Bragi Ragnarson Lawful Good (I change the law when it's not good)
The method you seem to want to follow seems to make for a large amount of redundant data as well as being bandwidth consuming.
The package we provide allows user to securely log into a terminal server located at your main office (sometimes hosted by my company) and access a full desk top with nothing more then a web browser and Java installed on the computer.
This system is ideal as it removes the need to have copies of the data located at multiple sites other then backups. It also prevents the problem of a laptop holding sensitive files.
To learn more please follow the above url.
Citrix would provide you with a place for multiple users to co-exist on. Yes, there also Linux and Mac clients for it that work just fine (incl printing and the ability to do file transfers).
Unfortunately, implementing Citrix can be a bit pricey especially if the apps your users will run are 'heavy' on resources - just means you'd have to build a bigger, meaner server ($$$!). Plus it will cost you recurring yearly licensing fees... But for accessibility for remote users, you'll be hard pressed to find a more manageable solution.
Its just a suggestion so that the very large files your users manipulate would remain on your server LAN only. Needless to say, access to the Citrix box should still go over VPN for security reasons.
This is a perfect job for AFS: - Mature, well-known clients available for all platforms. - You can control how much you cache on the local disk. - Control access through Kerberos, which can be transparently done on Windows (use your Active Directory server as the domain controller). - Built with global, distributed file systems in mind. - Already scales to many terrabytes at many different sites - not some half-cocked idea that someone has posted on a webpage, but never implemented.
for Unix there is a client called rdesktop that works great (better than the native Mac client, I use it for mac instead of the microsoft rdp client).
We do this between a few sites. You didn't give much detail into how many users and how many sites, or into the file access method (CIFS, FTP, etc...?), but we do site to site VPNs between locations, and locate RiverBed boxes at each site. Depending on the site and number of users at each branch you could pick a box that works for you. We like their boxes because they are auto-sensing of other RiverBed boxes, very easy to do any additional configuration on, and have wonderful reporting.

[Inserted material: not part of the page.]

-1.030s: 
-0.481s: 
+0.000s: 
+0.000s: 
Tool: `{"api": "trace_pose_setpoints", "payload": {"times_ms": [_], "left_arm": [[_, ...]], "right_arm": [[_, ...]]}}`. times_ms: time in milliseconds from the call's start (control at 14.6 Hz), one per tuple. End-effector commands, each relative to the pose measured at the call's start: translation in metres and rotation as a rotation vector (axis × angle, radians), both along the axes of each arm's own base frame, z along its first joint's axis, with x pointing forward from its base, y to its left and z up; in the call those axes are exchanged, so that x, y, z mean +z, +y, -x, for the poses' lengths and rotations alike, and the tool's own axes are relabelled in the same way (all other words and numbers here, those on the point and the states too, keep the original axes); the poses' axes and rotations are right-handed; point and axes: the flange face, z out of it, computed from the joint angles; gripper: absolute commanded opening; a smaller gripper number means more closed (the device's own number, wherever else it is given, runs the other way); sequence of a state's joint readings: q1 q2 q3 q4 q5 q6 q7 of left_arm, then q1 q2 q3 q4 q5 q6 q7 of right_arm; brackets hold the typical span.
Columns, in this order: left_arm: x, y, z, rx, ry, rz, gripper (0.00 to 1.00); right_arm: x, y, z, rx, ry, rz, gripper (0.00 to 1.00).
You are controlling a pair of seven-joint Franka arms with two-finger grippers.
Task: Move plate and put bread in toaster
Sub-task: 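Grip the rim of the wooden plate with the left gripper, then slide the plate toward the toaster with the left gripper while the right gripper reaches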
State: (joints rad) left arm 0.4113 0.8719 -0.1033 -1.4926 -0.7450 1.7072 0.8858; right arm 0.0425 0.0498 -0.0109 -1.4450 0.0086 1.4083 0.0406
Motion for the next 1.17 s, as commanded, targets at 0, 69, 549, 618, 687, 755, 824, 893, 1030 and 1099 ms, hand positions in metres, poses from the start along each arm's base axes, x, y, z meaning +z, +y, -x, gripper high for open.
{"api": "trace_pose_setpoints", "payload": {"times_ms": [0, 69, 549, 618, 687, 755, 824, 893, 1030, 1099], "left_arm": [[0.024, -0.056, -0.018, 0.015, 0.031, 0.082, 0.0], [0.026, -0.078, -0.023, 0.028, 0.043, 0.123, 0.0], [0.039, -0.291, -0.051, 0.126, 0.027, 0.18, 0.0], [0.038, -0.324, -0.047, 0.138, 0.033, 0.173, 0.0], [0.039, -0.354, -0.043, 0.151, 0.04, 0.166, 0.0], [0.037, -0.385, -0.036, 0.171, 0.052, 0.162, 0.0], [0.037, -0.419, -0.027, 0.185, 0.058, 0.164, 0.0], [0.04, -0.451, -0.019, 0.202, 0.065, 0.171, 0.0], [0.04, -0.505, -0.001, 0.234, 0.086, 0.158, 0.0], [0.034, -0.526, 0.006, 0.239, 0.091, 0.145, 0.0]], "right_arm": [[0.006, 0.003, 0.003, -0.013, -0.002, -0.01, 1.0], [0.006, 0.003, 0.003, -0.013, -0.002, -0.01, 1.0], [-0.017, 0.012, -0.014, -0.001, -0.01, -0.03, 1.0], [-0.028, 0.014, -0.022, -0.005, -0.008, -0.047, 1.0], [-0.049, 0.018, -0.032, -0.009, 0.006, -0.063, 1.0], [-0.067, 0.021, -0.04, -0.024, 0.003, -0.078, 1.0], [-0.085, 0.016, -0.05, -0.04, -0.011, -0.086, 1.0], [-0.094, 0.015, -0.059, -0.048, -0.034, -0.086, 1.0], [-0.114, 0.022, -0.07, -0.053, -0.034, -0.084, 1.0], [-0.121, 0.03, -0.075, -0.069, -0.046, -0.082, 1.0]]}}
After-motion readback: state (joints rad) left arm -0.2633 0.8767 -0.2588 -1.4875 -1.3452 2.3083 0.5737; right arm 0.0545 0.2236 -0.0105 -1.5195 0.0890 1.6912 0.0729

While the answer may reside with any of the main themes recommended by responders (improving transfer, reducing the amount of data to transfer, and eliminating the need to transfer via remote desktop solutions such as Citrix, MS Terminal Services, and VNC), the questioner really needs to define his needs. Does the data really need to be local at each site? If data needs to reside locally, does each site really need such large chunks? What are the OS platforms used? How important is privacy, data integrity, and "chain of custody"? Answering about ten basic questions can shed enough light the problem to determine which of the recommended solutions (if any) make sense.
It's tough to get a good answer without asking good questions. On the other hand, when you ask the right question, the answer is generally obvious...
Might check out Hamachi which is a zero config vpn. I discovered this from a friend, and been very happy to keep my desktop, server, and laptop info available, versions for windows and linux.
ok, so what are your users doing with the data? are they updating it, is it purely read-only?
If it's read-only, and it's statistics, why dont you implement an analysis system instead. Find out what the users are reading from this data, break-it up into logical truth tables and, if possible, implement and update an OLAP cube. Allow people to remote admin/citrix/terminal services into the data via a medium like Crystal reports, analysis services and excel, um um many other pieces of software...
AFS has a bit (okay, a big) learning curve, but it's a great free wide are file system.
how much are you paying the people?
who says the 50k server has to be slower?